▸ **Stored records**
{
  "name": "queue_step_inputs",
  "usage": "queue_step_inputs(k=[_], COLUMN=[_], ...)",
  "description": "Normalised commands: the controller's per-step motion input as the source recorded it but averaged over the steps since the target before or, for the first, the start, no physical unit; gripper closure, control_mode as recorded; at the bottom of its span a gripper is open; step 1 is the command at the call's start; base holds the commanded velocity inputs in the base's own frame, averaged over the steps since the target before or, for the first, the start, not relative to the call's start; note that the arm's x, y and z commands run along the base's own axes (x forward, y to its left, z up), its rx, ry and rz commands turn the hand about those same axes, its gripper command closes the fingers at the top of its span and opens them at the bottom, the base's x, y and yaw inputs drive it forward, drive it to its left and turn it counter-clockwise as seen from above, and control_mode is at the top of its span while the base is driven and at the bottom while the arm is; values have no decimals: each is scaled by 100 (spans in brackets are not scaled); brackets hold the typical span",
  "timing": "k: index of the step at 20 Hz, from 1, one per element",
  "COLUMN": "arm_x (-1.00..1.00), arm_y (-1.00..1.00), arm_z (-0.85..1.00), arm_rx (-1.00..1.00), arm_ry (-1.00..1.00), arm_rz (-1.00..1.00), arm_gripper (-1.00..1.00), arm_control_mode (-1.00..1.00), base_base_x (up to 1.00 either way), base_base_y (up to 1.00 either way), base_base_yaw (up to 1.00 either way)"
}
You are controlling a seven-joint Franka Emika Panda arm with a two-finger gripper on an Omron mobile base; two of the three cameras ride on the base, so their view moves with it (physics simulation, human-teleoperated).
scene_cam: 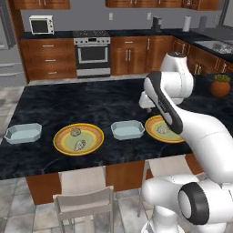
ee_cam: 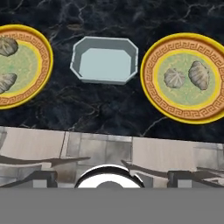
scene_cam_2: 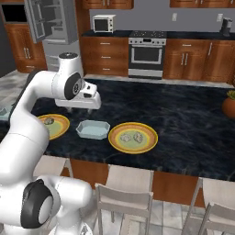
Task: Place two dumplings into each of the tupperware containers and then place the containers in the fridge.
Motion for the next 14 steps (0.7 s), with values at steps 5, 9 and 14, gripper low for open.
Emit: queue_step_inputs(k=[5, 9, 14], arm_x=[92, 100, 99], arm_y=[-85, -99, -66], arm_z=[-39, -41, -53], arm_rx=[0, 0, -7], arm_ry=[6, 12, 14], arm_rz=[-4, -10, -14], arm_gripper=[-100, -100, -100], arm_control_mode=[-100, -100, -100], base_base_x=[0, 0, 0], base_base_y=[0, 0, 0], base_base_yaw=[0, 0, 0])
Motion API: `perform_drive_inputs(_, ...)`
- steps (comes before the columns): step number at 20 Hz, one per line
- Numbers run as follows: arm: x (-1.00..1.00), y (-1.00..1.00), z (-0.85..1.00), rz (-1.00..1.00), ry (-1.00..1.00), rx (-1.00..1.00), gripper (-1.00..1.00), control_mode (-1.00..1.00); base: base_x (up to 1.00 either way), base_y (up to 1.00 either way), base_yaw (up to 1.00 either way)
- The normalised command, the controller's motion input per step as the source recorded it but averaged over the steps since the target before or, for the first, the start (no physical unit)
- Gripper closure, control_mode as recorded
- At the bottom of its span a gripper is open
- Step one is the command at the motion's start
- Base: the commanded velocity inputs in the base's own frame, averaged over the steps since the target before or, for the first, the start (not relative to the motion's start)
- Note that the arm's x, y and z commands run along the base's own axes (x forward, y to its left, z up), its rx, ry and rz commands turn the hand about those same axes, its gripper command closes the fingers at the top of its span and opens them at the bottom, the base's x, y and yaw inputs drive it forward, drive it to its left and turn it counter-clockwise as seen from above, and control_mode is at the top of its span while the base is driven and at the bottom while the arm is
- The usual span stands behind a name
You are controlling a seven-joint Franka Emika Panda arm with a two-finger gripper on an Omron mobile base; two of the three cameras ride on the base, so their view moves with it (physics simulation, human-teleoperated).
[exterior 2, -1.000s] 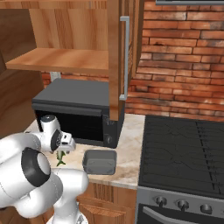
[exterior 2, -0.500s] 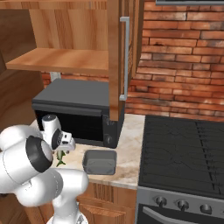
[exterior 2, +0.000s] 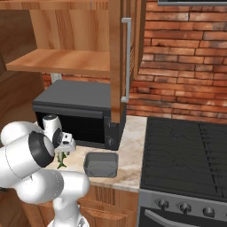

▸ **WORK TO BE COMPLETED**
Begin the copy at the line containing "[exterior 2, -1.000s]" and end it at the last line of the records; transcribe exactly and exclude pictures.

▸ **TASK OUTPUT**
[exterior 2, -1.000s] 
[exterior 2, -0.500s] 
[exterior 2, +0.000s] 

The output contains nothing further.